→ **Extracted entries**
<<<<

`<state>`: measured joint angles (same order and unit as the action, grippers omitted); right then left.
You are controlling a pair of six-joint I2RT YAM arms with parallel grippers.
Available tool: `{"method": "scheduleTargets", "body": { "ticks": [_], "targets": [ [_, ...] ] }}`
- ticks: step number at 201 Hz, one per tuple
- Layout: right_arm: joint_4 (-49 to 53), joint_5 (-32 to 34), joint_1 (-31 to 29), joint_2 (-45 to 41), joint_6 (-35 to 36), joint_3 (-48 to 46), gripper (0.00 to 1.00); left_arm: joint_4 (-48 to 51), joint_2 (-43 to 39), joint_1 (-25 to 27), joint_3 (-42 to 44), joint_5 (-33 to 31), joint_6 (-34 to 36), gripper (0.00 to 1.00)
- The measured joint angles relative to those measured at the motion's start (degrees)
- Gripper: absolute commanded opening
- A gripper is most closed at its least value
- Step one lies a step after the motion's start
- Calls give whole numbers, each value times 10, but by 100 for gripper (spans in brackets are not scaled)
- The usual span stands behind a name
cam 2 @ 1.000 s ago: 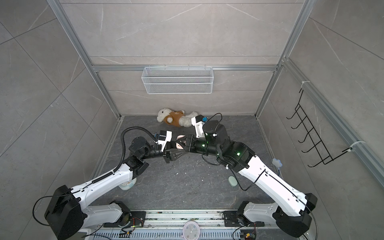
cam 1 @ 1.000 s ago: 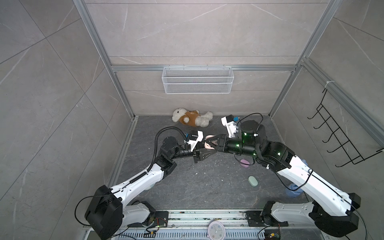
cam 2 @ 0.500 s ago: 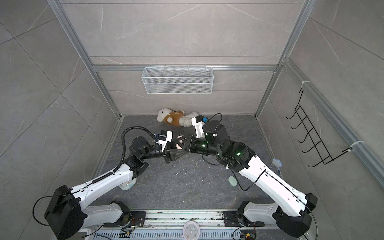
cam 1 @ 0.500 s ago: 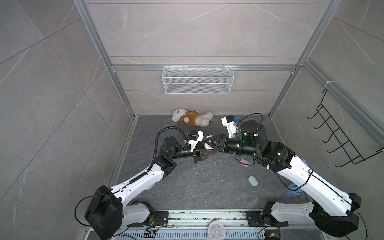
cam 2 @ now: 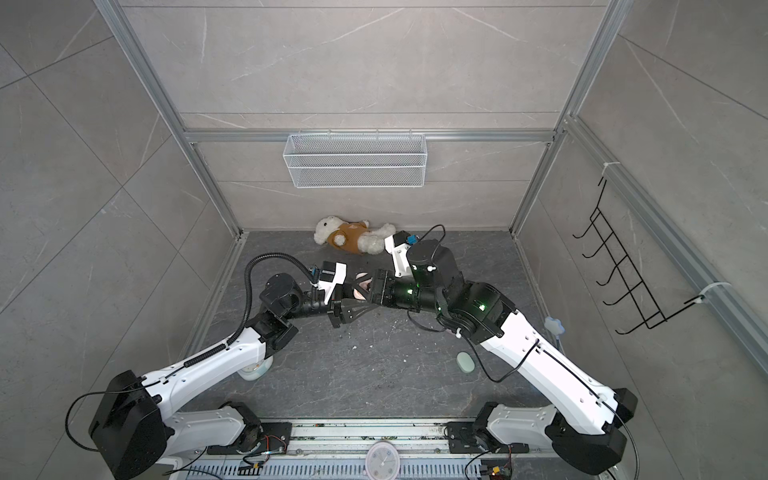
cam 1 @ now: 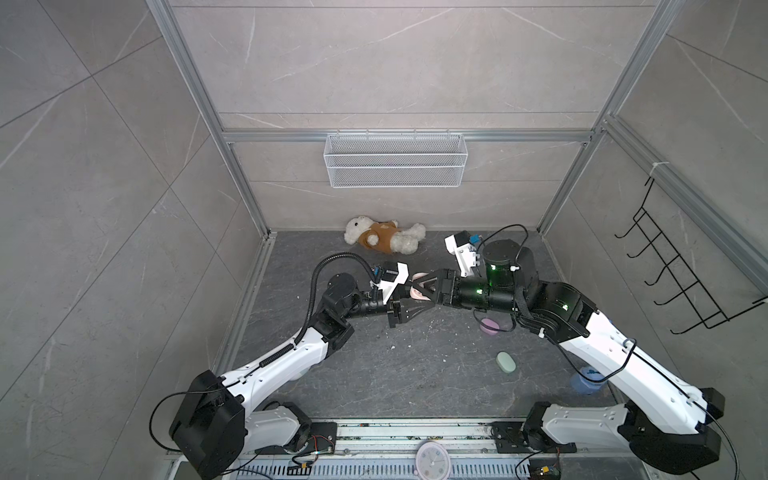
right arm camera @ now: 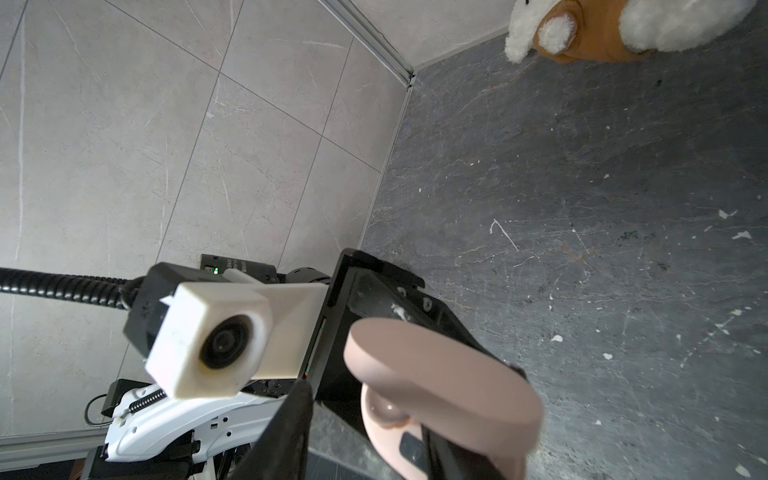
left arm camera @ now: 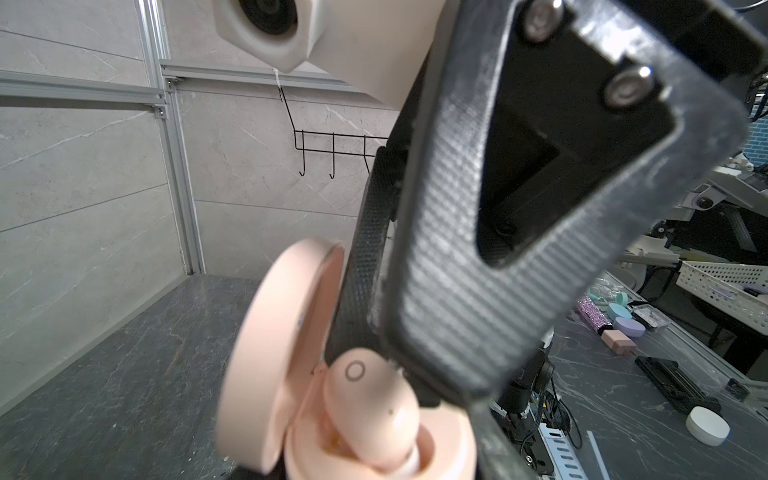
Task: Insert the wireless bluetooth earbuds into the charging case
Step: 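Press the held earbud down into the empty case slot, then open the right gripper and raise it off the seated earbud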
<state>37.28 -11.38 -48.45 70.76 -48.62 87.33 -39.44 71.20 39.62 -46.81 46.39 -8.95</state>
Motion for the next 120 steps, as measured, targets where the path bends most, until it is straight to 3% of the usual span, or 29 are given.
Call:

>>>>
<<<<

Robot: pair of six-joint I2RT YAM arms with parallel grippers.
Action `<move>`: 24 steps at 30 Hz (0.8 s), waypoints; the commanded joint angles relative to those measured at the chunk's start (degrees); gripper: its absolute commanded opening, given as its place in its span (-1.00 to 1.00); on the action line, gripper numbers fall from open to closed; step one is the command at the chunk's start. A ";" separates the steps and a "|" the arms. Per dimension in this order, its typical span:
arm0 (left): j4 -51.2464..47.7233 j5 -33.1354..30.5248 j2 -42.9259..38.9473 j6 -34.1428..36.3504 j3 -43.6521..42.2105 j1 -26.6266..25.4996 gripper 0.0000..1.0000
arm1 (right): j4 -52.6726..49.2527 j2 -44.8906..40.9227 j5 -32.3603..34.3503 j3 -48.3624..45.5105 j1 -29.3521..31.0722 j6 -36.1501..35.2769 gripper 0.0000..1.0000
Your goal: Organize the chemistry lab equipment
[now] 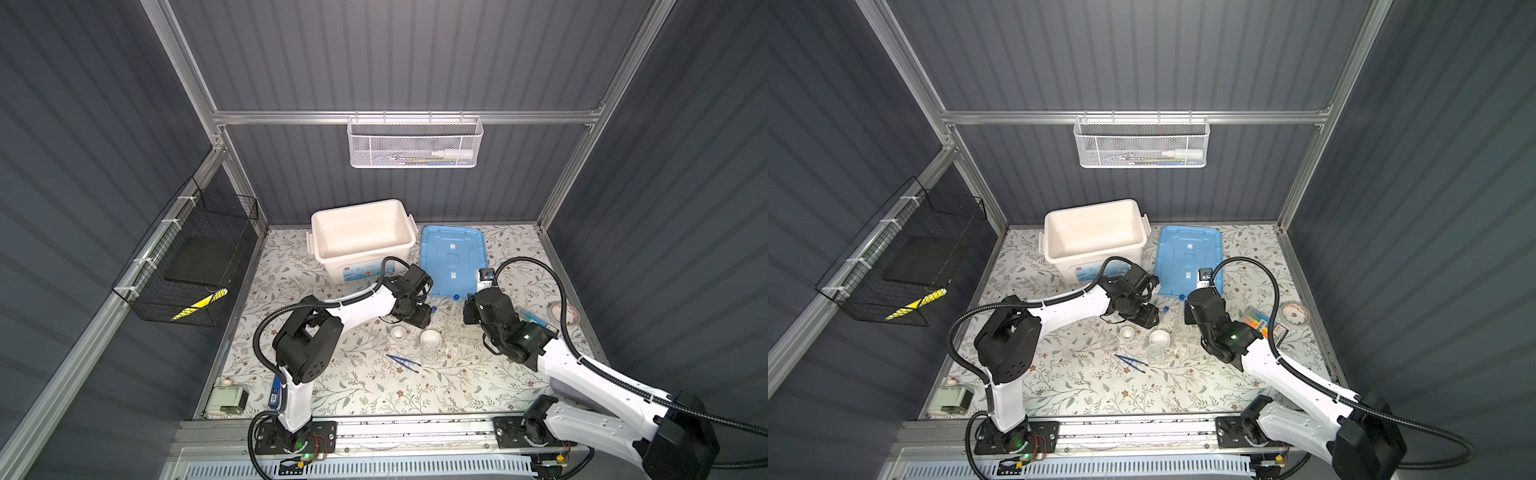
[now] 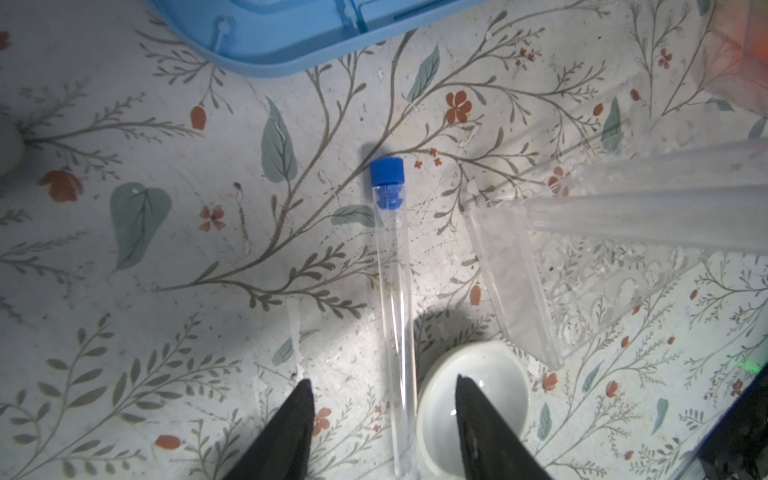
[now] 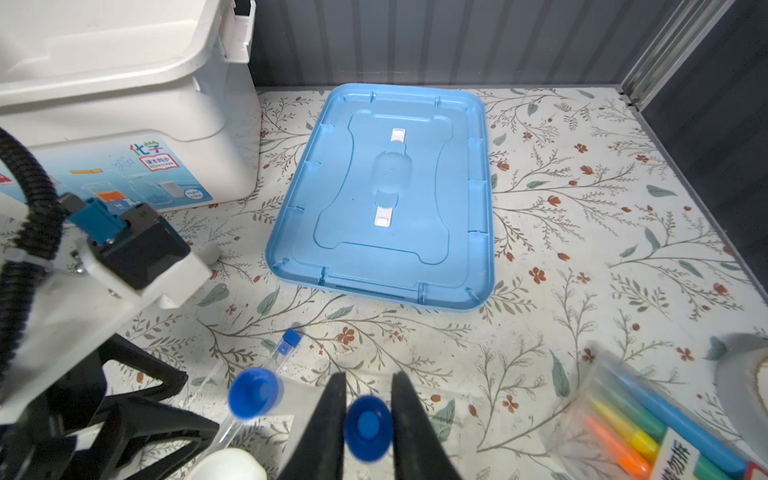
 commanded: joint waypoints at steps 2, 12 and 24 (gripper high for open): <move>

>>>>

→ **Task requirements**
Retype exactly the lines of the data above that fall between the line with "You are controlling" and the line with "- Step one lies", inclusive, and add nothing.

→ **Task result**
You are controlling a pair of six-joint I2RT YAM arms with parallel grippers.
Available tool: `{"method": "scheduleTargets", "body": { "ticks": [_], "targets": [ [_, ...] ] }}`
- ticks: step number at 201 Hz, one per tuple
- Layout: right_arm: joint_4 (-49 to 53), joint_5 (-32 to 34), joint_1 (-31 to 29), joint_2 (-45 to 41), joint_6 (-35 to 36), joint_3 (-48 to 46), gripper (0.00 to 1.00); left_arm: joint_4 (-48 to 51), joint_2 (-43 to 39), joint_1 (-25 to 27), joint_3 (-42 to 44), joint_5 (-33 to 31), joint_6 (-34 to 36), gripper (0.00 to 1.00)
- The measured joint angles relative to those measured at the motion's start (degrees)
- Gripper: absolute commanded opening
- A gripper is most closed at its least value
- Step one lies a step after the motion's start

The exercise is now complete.